Accompagnement en fin de vie : apprendre à surmonter le deuil anticipé
Le 07/12/2017 - Actualités

L’accompagnement d’un proche en fin de vie est souvent une période douloureuse pour les aidants familiaux. La perspective de la mort à venir entraîne souvent diverses émotions, comme la crainte et les regrets. Apprenez à vivre et surmonter le deuil anticipé pour mieux profiter du temps qui vous reste à partager avec l’être cher.

Accompagnement en fin de vie : apprendre à surmonter le deuil anticipé

Le deuil anticipé, qu’est-ce que c’est ?

Le deuil anticipé ou pré-deuil se réfère à des processus psychiques, c’est-à-dire une série d’émotions et de réactions survenant chez une personne,  en amont du décès d’un être cher. Ces émotions, souvent éprouvées par les aidants accompagnant un proche en fin de vie, peuvent être d’une intensité similaire à celles éprouvées après un décès.

Le deuil anticipé est un processus normal, même s’il est moins souvent évoqué que le deuil lui-même. Néanmoins, la détresse psychique associée au deuil anticipé n’est pas une fatalité chez l’aidant confronté à la perspective de la mort à venir d’un proche. D’ailleurs, vivre une telle période de pré-deuil pendant l’accompagnement d’une personne en fin de vie n’augure pas nécessairement de l’intensité du deuil après le décès de l’être cher.

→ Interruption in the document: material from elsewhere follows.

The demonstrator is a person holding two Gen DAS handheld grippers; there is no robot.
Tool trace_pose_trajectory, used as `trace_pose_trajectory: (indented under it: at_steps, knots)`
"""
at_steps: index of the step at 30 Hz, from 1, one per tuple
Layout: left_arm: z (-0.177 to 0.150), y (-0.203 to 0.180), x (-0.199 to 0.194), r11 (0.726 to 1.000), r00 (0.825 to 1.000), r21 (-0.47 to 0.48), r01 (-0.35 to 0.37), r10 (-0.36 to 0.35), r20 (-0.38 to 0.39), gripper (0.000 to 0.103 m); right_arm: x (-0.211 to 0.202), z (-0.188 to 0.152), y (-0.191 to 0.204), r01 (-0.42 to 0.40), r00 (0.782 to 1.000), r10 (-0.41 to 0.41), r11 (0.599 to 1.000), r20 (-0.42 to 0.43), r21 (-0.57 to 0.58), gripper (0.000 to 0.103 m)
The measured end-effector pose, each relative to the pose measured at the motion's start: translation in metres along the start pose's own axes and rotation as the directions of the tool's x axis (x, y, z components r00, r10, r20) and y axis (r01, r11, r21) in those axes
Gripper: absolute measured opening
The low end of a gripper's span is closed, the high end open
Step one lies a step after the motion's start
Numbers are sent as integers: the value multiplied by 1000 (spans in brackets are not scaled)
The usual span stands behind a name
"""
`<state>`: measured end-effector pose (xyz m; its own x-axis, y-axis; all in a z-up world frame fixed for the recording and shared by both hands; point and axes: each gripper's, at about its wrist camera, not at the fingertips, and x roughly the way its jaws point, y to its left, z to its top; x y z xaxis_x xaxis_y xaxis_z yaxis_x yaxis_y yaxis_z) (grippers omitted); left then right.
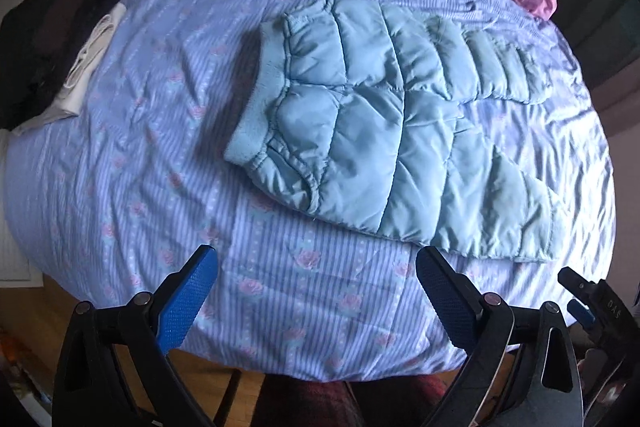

Le deuil anticipé face à la fin de vie d’un proche diffère du deuil « classique » sur plusieurs plans.

Le deuil normal intervient peu après la perte d’un proche et ses symptômes disparaissent au fil du temps. La personne éprouve en général différentes émotions, telles que :

  • le choc,
  • l’anxiété,
  • la colère,
  • la dépression,
  • divers symptômes susceptibles d’affecter son quotidien pendant une période plus ou moins longue.

Dans le cas du deuil anticipé, les sentiments de douleur et de perte sont dus au fait que la personne imagine déjà ce que sera son quotidien sans son proche en fin de vie.

Ce sentiment de perte à venir est souvent associé à une véritable crainte :

  • peur de rester seul,
  • crainte de perdre son indépendance,
  • anxiété face à la diminution de sa vie sociale, etc.

Au-delà de l’anticipation douloureuse, cette période d’accompagnement d’un être cher en fin de vie peut aussi avoir des aspects plus positifs :

  • elle permet aux membres de la famille de se préparer à ce que réserve l’avenir,
  • la crainte associée au pré-deuil peut ainsi nous stimuler à passer plus de temps avec notre proche, à lui exprimer nos sentiments et même à nous faire pardonner des erreurs passées.

Quels sont les signes du deuil anticipé chez l’aidant d’une personne en fin de vie ?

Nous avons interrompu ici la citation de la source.